Las nieves habían desaparecido de las profundas cañadas, aunque el blanco de las montañas aún resplandecía contra el horizonte azul. Atravesaron el río, sintiendo el pinchazo del agua fría; el hielo no había acabado de deshacerse.
Rictus cruzó el arruinado umbral de lo que una vez había sido su hogar. Las paredes resistían, negras y rotas, piedra sobre piedra. Se abrió paso entre los escombros y se arrodilló frente a la chimenea en forma de colmena, donde Aise había hecho el pan. La chimenea seguía en su sitio. En las rendijas abiertas entre las losas de piedra crecían briznas de hierba.
Levantó una viga, que se convirtió en carbón entre sus manos. Fragmentos de cerámica rota crujieron bajo sus pies. Sobresaltó a un mirlo, que salió volando de las ruinas con un grito indignado.
Pasó a través de lo que había sido la puerta lateral, en dirección al espacio donde había dormido con Aise.
Y se arrodilló allí, recordando. Algo relució al sol, y Rictus se inclinó y rebuscó entre las cenizas. Un trozo de cristal aguamarina, un fragmento de recuerdo. Lo apretó en su mano y se dobló con el dolor repentino de las imágenes que el cristal conjuró en su mente.

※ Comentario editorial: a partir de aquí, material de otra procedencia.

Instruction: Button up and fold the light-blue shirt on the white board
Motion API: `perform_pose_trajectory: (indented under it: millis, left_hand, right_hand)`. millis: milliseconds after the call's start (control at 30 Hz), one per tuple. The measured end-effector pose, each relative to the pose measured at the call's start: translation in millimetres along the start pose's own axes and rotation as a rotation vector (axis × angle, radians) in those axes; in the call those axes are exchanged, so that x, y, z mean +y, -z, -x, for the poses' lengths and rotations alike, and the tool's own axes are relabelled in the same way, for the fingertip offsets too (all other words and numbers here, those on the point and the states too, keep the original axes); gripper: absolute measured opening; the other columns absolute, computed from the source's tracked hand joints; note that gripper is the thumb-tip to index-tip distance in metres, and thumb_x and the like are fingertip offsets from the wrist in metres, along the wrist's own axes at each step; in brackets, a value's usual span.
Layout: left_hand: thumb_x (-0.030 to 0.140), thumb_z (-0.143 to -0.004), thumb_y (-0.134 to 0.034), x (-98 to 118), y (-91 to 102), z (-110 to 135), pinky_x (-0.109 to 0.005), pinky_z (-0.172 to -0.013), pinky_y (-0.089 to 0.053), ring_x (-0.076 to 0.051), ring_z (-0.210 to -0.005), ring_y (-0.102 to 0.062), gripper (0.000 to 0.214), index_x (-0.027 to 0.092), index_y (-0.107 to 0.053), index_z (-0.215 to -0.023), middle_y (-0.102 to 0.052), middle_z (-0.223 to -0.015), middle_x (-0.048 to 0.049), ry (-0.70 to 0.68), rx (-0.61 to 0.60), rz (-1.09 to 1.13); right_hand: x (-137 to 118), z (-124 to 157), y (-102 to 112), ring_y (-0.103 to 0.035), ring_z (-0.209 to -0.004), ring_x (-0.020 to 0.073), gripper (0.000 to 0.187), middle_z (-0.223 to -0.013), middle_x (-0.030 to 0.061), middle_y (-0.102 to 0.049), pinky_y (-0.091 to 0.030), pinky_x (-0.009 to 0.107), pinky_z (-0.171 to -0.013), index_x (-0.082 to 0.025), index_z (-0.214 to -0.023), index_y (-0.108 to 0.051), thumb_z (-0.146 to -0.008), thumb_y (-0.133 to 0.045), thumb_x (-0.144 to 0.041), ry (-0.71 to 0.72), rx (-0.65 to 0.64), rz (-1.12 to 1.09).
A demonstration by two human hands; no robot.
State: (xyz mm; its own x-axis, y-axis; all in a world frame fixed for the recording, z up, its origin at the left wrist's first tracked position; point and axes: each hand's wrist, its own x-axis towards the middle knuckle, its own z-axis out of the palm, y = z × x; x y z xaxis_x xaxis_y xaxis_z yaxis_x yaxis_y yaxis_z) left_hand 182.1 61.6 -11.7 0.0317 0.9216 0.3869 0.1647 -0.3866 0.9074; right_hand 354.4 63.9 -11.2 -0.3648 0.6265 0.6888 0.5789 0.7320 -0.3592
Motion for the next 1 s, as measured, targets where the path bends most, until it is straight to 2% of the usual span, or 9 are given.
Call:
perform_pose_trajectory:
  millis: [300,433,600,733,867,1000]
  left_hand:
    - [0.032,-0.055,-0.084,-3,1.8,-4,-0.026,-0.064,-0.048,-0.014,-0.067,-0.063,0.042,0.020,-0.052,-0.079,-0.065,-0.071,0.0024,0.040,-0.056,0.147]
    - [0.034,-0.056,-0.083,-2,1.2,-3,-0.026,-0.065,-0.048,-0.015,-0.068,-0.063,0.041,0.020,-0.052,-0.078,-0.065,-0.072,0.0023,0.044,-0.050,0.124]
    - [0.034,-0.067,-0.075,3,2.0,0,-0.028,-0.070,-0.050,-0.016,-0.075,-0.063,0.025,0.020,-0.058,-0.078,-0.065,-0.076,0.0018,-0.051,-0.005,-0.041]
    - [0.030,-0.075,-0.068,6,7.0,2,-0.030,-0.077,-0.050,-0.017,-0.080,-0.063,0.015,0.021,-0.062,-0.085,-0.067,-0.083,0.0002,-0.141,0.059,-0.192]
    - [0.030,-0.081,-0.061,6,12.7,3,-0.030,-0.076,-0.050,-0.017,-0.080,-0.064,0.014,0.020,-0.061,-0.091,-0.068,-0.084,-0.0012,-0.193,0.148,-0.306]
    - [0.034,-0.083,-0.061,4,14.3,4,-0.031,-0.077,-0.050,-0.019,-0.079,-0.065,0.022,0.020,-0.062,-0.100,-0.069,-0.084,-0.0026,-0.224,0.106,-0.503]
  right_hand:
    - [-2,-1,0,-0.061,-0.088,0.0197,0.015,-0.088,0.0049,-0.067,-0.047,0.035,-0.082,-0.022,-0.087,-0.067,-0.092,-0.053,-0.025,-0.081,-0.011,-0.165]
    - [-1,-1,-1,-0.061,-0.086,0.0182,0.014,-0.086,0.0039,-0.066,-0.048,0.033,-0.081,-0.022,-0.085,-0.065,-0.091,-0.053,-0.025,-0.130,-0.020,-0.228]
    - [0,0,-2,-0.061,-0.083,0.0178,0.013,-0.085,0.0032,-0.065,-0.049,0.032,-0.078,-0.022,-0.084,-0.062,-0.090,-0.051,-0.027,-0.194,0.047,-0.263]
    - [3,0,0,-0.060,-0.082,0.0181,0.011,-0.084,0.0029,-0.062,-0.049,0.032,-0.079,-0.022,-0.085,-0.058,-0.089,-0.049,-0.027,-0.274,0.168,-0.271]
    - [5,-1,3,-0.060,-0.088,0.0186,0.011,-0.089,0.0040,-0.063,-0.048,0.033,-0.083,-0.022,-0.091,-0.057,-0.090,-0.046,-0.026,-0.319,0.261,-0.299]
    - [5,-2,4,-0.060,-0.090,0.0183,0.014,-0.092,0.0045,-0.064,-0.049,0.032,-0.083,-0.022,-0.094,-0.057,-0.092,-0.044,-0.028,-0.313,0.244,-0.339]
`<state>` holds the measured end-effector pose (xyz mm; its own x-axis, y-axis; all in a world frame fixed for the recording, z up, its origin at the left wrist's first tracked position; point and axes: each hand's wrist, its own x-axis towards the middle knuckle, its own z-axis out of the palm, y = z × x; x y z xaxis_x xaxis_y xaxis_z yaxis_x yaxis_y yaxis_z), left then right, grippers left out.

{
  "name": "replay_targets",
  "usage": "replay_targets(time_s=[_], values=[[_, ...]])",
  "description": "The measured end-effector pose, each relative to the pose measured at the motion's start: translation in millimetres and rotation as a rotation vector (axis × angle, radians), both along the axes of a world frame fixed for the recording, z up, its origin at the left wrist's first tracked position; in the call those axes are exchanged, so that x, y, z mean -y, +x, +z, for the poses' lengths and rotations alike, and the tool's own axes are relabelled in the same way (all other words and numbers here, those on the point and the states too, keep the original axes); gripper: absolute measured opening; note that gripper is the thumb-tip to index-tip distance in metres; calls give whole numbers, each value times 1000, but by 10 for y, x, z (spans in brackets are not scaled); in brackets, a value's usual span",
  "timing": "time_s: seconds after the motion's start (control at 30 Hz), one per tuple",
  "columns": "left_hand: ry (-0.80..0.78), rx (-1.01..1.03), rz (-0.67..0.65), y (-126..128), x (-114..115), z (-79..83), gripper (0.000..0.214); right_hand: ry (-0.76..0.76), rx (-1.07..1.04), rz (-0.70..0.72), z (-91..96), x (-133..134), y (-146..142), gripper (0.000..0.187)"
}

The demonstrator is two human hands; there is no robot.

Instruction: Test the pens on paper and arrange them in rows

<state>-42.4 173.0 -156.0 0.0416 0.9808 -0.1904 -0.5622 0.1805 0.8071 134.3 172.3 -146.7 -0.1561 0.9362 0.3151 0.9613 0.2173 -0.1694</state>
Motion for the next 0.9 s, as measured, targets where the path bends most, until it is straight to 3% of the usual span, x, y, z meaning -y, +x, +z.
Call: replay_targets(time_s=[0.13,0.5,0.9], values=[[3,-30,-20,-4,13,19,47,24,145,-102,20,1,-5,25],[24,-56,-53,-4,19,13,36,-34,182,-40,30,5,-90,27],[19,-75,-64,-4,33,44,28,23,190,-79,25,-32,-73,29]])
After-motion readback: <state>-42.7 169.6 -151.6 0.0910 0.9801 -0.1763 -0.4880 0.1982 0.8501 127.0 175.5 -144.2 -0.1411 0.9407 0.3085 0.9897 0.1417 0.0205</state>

Finalmente volvió a levantarse, respirando con dificultad y con los ojos ardiendo. Levantó la vista, y había golondrinas en el aire sobre su cabeza, trazando alegres arcos en el cielo. Dejaban caer barro al descender, construyendo sus nidos en las rendijas de las paredes.
Salió de la casa para reunirse con los demás bajo el sol y junto al tranquilo resplandor del río. Por encima de él, los bosques se aferraban a las pendientes de la cañada, y había hojas nuevas de punta verde en hayas, robles y abedules. El canto de los pájaros llenaba el aire.
Rian le tomó una mano. Levantó a Ona para abrazarla, y la niña le rodeó el cuello con los brazos.
Miró a Fornyx y Philemos.
—Será mejor que empecemos, supongo. Hay mucho que hacer.